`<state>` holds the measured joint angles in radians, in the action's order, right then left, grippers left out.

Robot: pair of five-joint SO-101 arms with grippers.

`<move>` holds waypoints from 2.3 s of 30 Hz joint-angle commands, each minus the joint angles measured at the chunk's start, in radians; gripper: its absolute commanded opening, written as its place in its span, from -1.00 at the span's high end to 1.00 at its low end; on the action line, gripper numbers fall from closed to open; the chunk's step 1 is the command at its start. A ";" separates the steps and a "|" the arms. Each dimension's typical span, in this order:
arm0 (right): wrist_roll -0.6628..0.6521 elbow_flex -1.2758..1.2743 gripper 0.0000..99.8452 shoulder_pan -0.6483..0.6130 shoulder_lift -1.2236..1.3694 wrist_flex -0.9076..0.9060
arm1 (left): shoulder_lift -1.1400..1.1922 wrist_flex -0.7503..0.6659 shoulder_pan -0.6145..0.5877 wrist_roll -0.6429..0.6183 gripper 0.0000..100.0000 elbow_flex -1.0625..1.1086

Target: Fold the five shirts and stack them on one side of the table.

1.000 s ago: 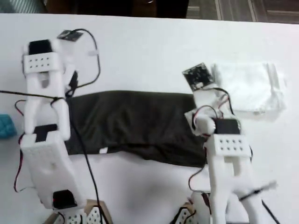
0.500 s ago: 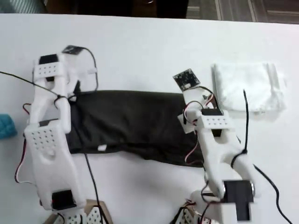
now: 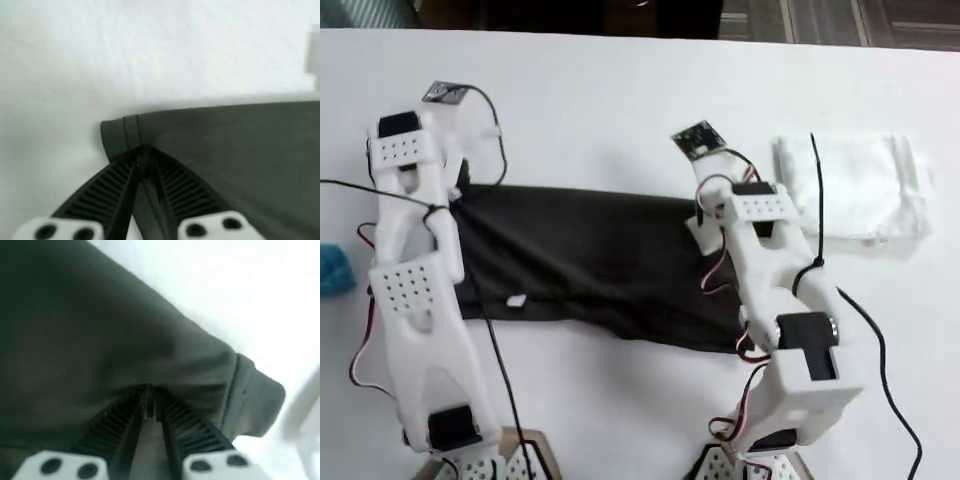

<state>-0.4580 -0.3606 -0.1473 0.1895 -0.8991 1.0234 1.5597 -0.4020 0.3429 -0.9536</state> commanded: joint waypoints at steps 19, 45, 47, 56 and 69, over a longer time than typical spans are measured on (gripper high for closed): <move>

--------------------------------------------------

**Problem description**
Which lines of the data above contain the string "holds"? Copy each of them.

**Solution**
`<state>` holds the measured joint angles in radians, in the action's order, right then left, grippers left out.
`<move>` holds waypoints from 2.3 s of 30 Hz joint-angle commands, each minus the joint angles measured at the chunk's start, in radians; gripper: its absolute commanded opening, written as its place in its span, from -1.00 at the span's high end to 1.00 at its low end; on the action line, gripper numbers fall from closed to open; the chunk's step 1 is the command at its start. A ";" separates the steps and a "|" the arms. Each dimension's typical span, in this order:

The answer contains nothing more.